I hoped. I wished. I thought, “just stay positive.” And when I got home, I carefully peeled the sticker off my cardigan and fixed it to the top left corner of my vanity mirror.
I looked at it every day for a month, and then it started to fade into my periphery. I’d notice it here and there. Sometimes I’d think, “oh just take it down”, but something made me leave it up there. That part of me that dares to hope when things seem completely dark. The part that my own mother helped to foster.
Fast forward 1 year:
Today is Mother’s Day. And by some not-so-small miracle, I will indeed be a mother before the summer is over.
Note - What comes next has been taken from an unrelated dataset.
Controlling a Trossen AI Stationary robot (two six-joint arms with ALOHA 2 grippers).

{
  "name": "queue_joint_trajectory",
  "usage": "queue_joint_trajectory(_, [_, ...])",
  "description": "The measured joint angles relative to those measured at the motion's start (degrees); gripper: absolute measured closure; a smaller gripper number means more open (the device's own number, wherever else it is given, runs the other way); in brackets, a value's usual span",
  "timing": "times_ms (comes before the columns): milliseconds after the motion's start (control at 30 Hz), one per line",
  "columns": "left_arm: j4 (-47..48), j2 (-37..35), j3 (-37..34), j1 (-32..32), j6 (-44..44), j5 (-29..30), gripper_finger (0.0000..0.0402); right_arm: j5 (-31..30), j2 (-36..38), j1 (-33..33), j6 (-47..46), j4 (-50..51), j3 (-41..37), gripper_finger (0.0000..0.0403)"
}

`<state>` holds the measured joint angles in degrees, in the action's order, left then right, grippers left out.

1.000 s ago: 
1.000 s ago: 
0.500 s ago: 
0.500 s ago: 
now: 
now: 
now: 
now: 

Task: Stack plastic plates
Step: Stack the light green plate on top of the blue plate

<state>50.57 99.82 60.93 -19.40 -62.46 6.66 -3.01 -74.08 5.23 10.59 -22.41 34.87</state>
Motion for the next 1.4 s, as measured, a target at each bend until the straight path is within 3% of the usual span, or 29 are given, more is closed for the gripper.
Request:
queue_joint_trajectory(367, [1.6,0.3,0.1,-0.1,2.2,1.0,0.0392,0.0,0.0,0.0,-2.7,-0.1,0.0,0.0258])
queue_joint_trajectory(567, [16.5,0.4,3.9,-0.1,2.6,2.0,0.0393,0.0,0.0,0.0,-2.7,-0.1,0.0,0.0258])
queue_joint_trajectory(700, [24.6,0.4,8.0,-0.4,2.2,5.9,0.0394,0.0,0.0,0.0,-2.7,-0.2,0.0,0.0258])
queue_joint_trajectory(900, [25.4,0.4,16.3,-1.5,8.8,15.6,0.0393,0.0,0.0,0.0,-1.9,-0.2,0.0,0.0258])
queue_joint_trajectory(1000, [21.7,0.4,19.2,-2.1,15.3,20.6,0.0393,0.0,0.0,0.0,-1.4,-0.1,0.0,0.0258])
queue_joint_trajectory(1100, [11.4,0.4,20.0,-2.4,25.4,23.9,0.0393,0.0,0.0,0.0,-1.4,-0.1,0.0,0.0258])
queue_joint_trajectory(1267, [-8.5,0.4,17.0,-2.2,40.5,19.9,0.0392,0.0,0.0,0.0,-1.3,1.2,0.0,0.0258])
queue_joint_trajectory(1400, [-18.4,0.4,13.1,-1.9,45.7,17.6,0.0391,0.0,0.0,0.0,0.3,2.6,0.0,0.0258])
About a month ago, I was getting out my prenatal vitamin in the morning and thought about how pretty the packaging was. It’s pink with a bright flower. I guess RX companies take a lot of time in designing pretty boxes for expectant mothers. Going about my make-up routine, I got to the part where you awkwardly try to stay perfectly still so that you can curl your eyelashes without blinking and ripping them out. And as I stared at the mirror, my eye wandered up to my mother’s day sticker from last year.
To my utter amazement, the same image that I had been admiring on the box of vitamins was almost exactly replicated on the sticker. A perfect, pink gerbera daisy.
Eyelashes be damned. Now I was crying off all of the foundation and concealer I’d spent the last 5 minutes on. Of all the images in the world, and all the pre-natal vitamins I could have chosen from the choices my doctor gave me, I ended up with matching twin images. Goosebumps at this point would be an understatement.
Last Sunday my parents threw us a lovely baby shower. Today, I’m taking my mom to see “The Best Exotic Marigold Hotel” for Mother’s Day. I think it only appropriate that we’re celebrating with a floral theme again considering it was so lucky last year. Marigolds are thought to resemble the resilience of the sun and loving affection.
And it is with just that, love and affection, that I dedicate this to my mother for believing in my dream, even on the days that I couldn’t and for loving me along the way. This year, we get to celebrate her legacy as a wonderful mother and the journey that I am about to begin which will no doubt lead me to appreciate her in ways I have not yet imagined.